自分はこの状況だったから行くつもりはなかったが、ここにきてKがはじめて顔を出すということだった。それでも行く気にはなれなかったが、親友に、こんな機会はないということで、引っ張られて行った。

そうやってKと6年ぶりの再会した。全然変わらなかった。6年も空いたとは思えないほど、予備校時代と変わらない感じだった。

彼は聞いたところによると、大学時代、勉学に励み、留学などもして、今は外資系のコンサル会社でバリバリ仕事をしているとのことだった。かなり忙しそうな感じだったが、充実している感じは伺えた。

ほろ酔い気分で一人で帰ってる途中。自分は彼がずっと来なかった理由、そしてこの時期にして来た理由が分かった気がした。

おそらく大学受験に失敗し、悔しかった。それは端から見れば別に大したことないのかもしれない。だけど、Kはそれが悔しかった。だから、受験に上手くいった奴等に負けない4年間にしてやろうと思った。そのモヤモヤを適当に消化せず、努力にぶつけていった。そして、実力をつけ社会人になり、自分の状況にある程度納得がいくようになった。

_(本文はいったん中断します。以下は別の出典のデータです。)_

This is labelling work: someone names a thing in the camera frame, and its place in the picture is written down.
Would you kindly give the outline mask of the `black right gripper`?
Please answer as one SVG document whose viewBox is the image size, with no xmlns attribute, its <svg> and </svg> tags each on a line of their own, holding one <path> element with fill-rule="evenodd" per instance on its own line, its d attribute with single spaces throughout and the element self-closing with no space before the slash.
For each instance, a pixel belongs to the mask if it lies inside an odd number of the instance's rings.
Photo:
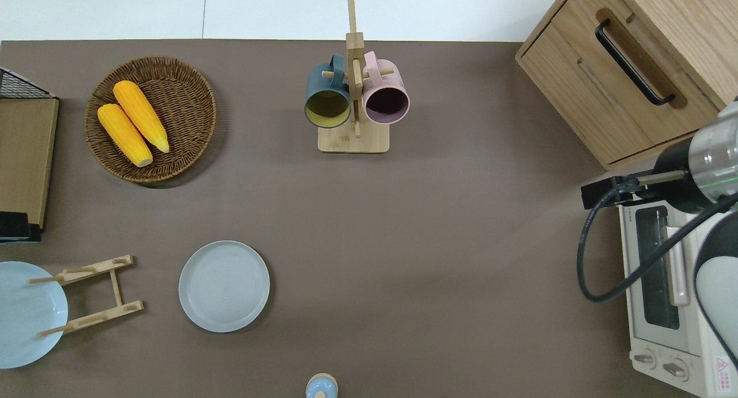
<svg viewBox="0 0 738 398">
<path fill-rule="evenodd" d="M 639 185 L 634 175 L 613 175 L 581 187 L 582 205 L 586 211 L 602 200 L 602 207 L 641 205 L 650 202 L 648 196 L 646 186 Z"/>
</svg>

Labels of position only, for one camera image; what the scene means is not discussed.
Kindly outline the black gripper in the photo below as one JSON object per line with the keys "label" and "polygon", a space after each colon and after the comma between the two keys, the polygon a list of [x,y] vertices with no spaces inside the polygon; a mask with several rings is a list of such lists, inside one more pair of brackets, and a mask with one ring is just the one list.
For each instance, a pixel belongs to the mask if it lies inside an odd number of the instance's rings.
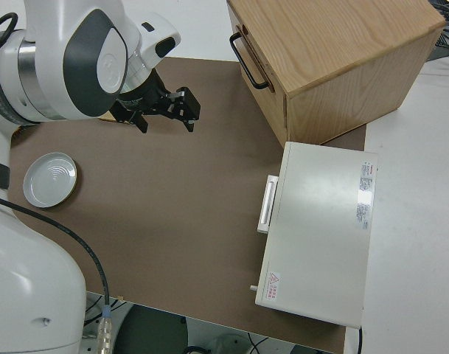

そして、ようやく顔を出してもいいかと思えるようになったんじゃないかって。

一方、俺は調子に乗っていた。
もちろんそんなつもりはなかったけど、所詮そういう集まりにドヤった顔で気持ちよく参加している時点で、こうなることは決まっていたのかもしれない。
結局、憧れの大学に入ったものの、今やニートにまで落ちぶれている。

19のとき俺は勝ち、彼は負けたが、その後の大学での時間を濃いものにできたのは彼だった。

そして現在、彼の圧勝。

そういうことを考えながら、失敗って失敗じゃないなと思う。

失敗のエネルギーはスゴい。
そもそもおれが受験に成功したのは、高校野球での挫折があったからだ。それがなければ、受験に真剣に取り組んだかも謎。

確かに大きな失敗や挫折は辛く、悲しい。だけどその一方で物凄いエネルギーを与えてくれる。成功は確かに嬉しいが、中途半端な満足感を与えてくれる。満足は人生を上昇させていく上で大敵な存在。そういう意味でいえば、長い目だと成功よりも失敗の方がいいのかもしれない。

失敗した状況にいると、ただ悲しい気持ちになるがそれだけじゃない。成功では絶対に手に入らないものを手にできる。そう考えると今の自分の状況も悪くないなと思える。

高校のときのように。そして、Kのように。
この気持ちを、前向きにぶつける。

だから別に失敗って悪いことじゃない。